Analogous ideas are, of course, used in physics, where simple static properties of a system (e.g., its dimensionality) can be used to make predictions about its dynamical properties (e.g., whether it can undergo a phase transition at nonzero temperature). But it’s by no means so clear a priori that the same idea can be successfully applied to more complex systems, and I think that one nice thing about the Watts and Strogatz paper is that it suggests a wide class of examples where this can potentially be done.

Indeed, these ideas suggest an entire broad research program, with several interlocking tasks:

  • Building a taxonomy of static and dynamic properties whose presence or absence in a network can be easily checked.
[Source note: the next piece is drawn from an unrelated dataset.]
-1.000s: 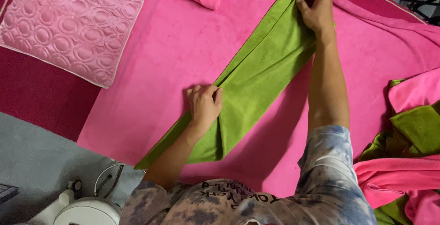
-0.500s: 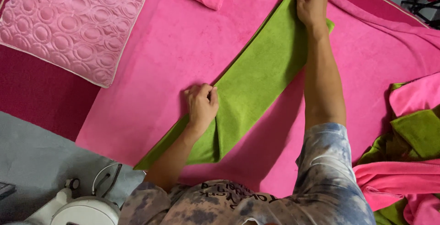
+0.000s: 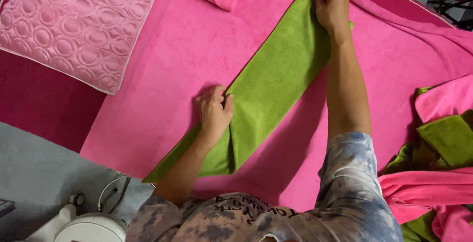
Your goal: The person folds a green towel on a pink surface. They smooth the towel, fold it into a long strip, and then roll it tightly into a compact bundle.
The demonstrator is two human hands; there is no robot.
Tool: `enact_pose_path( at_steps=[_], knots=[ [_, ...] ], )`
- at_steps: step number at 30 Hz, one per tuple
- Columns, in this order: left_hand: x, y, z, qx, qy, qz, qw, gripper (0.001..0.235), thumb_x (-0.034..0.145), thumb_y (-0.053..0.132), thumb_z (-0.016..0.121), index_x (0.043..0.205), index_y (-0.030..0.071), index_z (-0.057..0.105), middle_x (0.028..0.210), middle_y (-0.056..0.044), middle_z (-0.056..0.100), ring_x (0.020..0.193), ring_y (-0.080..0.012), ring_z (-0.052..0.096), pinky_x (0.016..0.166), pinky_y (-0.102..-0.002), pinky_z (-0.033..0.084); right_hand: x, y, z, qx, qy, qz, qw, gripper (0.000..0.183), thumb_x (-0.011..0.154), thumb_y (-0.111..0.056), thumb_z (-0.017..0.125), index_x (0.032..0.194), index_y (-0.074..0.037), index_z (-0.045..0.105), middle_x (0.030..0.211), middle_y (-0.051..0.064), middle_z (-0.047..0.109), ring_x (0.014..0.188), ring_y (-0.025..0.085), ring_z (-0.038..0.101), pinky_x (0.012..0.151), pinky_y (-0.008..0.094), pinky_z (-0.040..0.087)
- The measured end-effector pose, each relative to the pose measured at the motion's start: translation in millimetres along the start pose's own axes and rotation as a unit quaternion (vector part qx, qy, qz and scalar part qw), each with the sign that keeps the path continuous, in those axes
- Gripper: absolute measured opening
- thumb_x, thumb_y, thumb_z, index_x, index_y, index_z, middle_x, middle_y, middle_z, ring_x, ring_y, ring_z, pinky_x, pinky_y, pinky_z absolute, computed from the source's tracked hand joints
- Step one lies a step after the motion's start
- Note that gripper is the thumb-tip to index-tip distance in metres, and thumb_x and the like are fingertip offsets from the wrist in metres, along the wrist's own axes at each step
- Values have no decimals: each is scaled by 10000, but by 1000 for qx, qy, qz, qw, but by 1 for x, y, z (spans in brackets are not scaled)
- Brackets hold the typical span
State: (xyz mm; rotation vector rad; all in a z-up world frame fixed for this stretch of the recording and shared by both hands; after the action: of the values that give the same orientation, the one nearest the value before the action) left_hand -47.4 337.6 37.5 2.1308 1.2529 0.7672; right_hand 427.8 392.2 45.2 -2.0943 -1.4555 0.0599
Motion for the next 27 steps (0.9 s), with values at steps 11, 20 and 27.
enact_pose_path(
  at_steps=[11,20,27],
  knots=[
    [-4,-1,0,-4,-14,-6,1000,201,913,219,769,1090,170,688,856,-33,745,932,-300,682,861,-489,405,-3,0,-11,36,-1,1,999,30,1043,-105,718,1032,-83,700,834,44,655,737,184,568,642,402,441],
    [3,3,4,23,-37,-7,999,156,925,276,763,932,160,658,772,-30,709,855,-332,652,818,-511,403,4,-16,-2,-29,-43,26,998,138,937,-215,807,1000,-124,725,823,51,718,727,224,652,639,429,500],
    [3,5,4,17,-43,19,999,115,932,252,741,936,171,660,787,-26,713,860,-345,637,779,-525,388,-4,-12,-17,28,-9,71,997,165,1095,-180,783,1017,-132,645,815,21,616,713,158,534,600,389,436]
  ],
)
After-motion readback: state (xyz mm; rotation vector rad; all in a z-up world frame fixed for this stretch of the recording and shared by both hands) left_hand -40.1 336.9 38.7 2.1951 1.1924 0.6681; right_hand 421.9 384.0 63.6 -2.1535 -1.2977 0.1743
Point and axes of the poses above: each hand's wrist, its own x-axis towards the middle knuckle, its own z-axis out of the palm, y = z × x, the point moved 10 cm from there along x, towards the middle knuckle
Some of these properties might be rather specialized, while others might be quite generally applicable in all networks.
  • Collecting data about real networks.
  • Guessing at possible connections between static and dynamic properties.
  • Checking whether these connections actually hold, both through empirical work, and through theoretical argument.
  • Ideally, this will then allow us to make predictions about the properties of other networks, and perhaps exert some kind of control over those properties.

For me personally, I can see a lot of interesting avenues over on the theoretical side, developing the appropriate mathematical tools to illuminate these kinds of questions. Of course, I’m very ignorant of what has already been done in this vein, and it would be useful to spend some time (a) figuring out what the important problems to address are, and (b) learning a bit about what has already been done.